> _ABOUT THIS EXERCISE_
Search the records below for the word "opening". Copy each line where it occurs.

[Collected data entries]
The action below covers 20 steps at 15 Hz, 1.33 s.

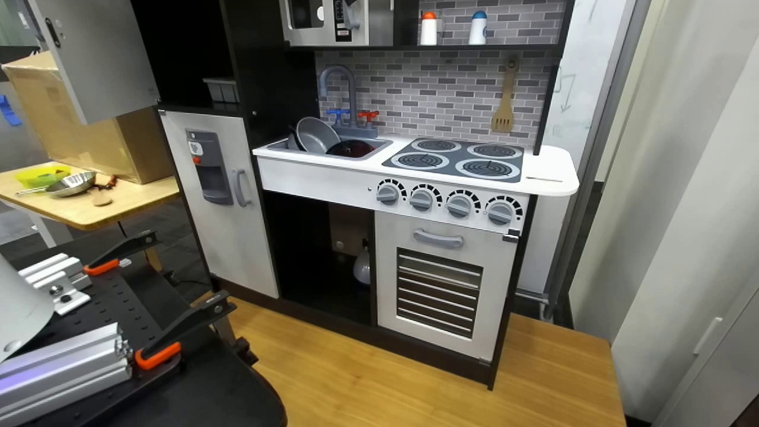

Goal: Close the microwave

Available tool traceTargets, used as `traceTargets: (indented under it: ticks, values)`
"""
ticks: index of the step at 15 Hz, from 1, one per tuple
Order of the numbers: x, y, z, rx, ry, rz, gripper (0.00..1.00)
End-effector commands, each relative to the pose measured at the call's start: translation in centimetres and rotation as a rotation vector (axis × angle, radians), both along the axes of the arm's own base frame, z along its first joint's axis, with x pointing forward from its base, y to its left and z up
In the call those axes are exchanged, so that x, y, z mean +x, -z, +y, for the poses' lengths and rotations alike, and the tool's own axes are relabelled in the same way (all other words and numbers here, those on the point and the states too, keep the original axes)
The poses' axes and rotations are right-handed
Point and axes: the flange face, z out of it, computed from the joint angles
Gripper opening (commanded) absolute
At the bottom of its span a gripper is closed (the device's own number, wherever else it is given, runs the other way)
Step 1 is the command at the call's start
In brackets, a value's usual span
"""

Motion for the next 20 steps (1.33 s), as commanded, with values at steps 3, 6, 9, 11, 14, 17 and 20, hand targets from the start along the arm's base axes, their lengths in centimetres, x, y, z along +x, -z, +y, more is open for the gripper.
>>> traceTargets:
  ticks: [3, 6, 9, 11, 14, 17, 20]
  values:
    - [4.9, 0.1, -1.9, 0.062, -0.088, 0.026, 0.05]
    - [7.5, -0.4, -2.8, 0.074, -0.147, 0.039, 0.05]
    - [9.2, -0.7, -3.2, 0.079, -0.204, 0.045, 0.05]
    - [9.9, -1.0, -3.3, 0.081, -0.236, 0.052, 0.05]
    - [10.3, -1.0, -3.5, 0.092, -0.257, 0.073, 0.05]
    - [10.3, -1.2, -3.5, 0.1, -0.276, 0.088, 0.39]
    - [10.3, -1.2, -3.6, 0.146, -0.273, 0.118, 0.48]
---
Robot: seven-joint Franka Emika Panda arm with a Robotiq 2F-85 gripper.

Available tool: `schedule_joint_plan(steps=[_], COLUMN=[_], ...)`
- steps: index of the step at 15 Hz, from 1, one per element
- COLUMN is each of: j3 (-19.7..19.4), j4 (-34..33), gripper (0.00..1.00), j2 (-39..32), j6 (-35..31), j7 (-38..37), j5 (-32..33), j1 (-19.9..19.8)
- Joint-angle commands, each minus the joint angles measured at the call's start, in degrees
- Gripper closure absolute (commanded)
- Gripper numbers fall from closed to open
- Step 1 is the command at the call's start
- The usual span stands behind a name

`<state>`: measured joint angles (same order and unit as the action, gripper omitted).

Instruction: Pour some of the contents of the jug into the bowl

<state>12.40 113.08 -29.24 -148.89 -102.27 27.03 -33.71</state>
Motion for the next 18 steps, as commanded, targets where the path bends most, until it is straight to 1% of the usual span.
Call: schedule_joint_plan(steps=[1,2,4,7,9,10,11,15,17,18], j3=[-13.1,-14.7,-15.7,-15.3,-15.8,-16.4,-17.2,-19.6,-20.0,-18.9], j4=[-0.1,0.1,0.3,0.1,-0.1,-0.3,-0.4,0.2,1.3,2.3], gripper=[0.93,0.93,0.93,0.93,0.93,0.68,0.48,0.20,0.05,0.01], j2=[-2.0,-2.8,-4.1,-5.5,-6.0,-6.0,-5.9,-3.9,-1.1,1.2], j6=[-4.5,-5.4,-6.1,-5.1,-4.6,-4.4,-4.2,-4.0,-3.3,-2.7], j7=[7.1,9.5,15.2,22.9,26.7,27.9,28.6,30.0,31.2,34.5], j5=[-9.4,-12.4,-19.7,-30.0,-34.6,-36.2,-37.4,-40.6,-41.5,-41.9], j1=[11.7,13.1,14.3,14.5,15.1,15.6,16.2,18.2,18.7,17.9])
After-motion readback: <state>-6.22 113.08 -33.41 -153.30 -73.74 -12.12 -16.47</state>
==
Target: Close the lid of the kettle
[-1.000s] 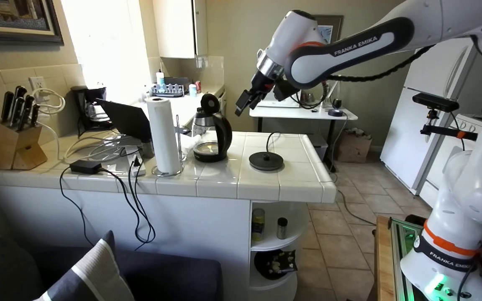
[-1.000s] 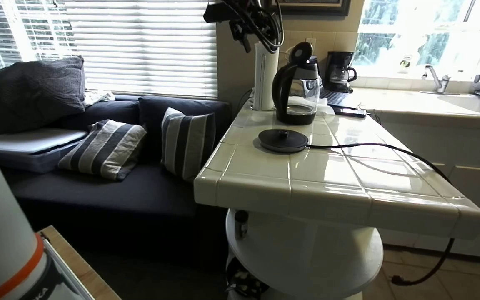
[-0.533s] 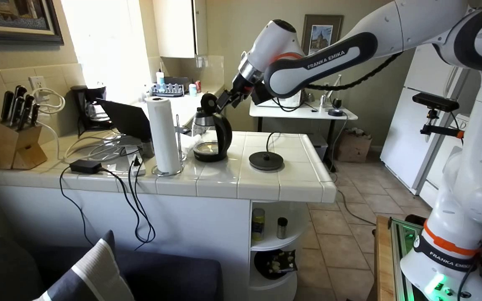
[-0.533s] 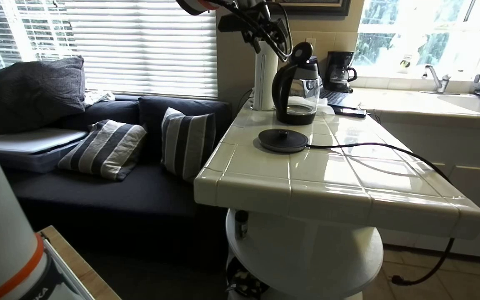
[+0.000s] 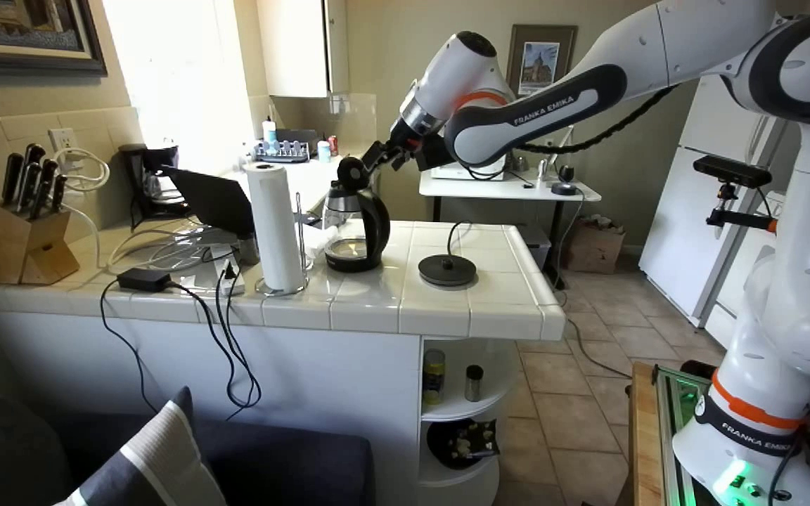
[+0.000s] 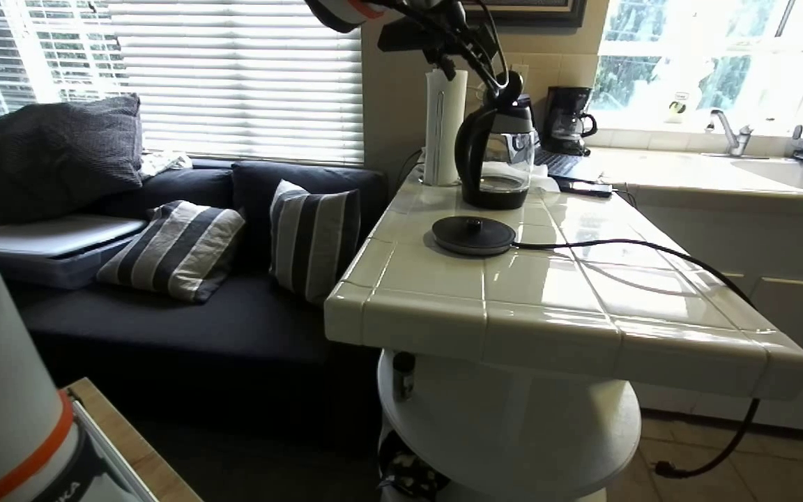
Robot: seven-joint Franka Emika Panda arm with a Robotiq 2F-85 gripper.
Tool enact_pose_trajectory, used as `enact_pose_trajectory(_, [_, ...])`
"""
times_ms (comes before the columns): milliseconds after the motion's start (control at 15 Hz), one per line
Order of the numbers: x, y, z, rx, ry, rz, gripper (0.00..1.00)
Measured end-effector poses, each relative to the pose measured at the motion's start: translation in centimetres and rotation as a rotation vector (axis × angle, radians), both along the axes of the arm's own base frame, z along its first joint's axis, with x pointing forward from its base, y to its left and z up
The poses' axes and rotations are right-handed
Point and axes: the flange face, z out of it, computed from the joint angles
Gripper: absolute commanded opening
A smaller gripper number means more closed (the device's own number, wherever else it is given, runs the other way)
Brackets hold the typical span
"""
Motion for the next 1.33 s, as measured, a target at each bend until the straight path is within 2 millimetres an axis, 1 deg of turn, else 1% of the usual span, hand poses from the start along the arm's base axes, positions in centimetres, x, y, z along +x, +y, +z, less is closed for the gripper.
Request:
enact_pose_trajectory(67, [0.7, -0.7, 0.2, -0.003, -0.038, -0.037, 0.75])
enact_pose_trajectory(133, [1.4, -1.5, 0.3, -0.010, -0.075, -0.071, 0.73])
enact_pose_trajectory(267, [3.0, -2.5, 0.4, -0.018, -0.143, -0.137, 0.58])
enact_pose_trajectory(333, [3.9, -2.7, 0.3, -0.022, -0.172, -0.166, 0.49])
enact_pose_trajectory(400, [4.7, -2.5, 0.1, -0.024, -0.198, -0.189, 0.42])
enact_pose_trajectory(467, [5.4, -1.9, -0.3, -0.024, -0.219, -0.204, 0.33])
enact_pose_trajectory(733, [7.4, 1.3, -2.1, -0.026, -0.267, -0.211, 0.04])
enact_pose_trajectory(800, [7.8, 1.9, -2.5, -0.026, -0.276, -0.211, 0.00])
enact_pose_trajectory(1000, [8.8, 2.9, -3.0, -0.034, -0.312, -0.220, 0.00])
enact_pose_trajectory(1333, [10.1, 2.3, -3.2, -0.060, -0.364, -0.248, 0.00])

> _THE COMPLETED TASK_
Gripper opening (commanded) absolute
Gripper: absolute commanded opening

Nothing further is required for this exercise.